There were, however, moments of unalloyed pleasure such as soprano Madison Nonoa’s triumphant top Cs after floating lyrically over the choir in the Inflammatus, or her joining mezzo Anna Pierard in the sweetest of harmonies.
Mezzo-soprano Anna Pierard (from left), conductor Valentina Peleggi, tenor Filipe Manu and bass Jeremy Kleeman. Photo / New Zealand Symphony Orchestra
Arias by both tenor Filipe Manu and Australian bass Jeremy Kleeman needed more projection to resound as they should.
The pride of both choir and orchestra was palpable when they gave us Kelly’s Stabat Mater, a 17-minute setting of her own secular text, celebrating “Mary’s power: feminine power and maternal power”.
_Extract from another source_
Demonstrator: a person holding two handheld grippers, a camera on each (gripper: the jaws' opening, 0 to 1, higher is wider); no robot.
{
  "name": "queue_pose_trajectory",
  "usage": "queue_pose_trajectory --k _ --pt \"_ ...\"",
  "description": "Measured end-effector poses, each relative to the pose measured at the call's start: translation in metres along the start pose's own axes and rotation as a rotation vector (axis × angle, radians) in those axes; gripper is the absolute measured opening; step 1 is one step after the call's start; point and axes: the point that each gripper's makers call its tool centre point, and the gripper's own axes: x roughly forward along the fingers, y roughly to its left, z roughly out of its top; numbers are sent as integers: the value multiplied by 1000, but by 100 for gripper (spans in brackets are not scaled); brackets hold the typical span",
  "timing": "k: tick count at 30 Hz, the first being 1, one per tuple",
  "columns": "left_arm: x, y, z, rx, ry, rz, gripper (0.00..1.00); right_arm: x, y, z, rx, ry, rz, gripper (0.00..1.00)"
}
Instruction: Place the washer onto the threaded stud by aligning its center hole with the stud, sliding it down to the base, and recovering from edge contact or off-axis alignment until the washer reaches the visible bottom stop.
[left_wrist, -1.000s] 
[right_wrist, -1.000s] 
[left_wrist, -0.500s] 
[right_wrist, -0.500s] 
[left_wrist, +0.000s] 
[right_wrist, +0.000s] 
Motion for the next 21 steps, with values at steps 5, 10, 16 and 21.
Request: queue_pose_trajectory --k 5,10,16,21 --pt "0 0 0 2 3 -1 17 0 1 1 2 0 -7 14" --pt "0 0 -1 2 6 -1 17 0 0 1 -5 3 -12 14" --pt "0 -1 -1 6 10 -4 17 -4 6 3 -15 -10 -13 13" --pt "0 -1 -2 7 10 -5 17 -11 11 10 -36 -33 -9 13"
Kelly wields a potent and evocative palette, opening with a karanga-like combination of singing bowl, oboe and bowed vibraphone; elsewhere, delicate harp notes register with the utmost clarity between sumptuous Panavision climaxes.
Yet underlying Kelly’s rich and referential choral style – she cites a host of influences – her text is brilliantly conveyed.
Here is a composer who knows the almost visceral effect of a shift from minor to major and the strange beauty of traditional harmonies subtly impinged upon by layers of dissonance, a symbol for our troubled times if ever there was.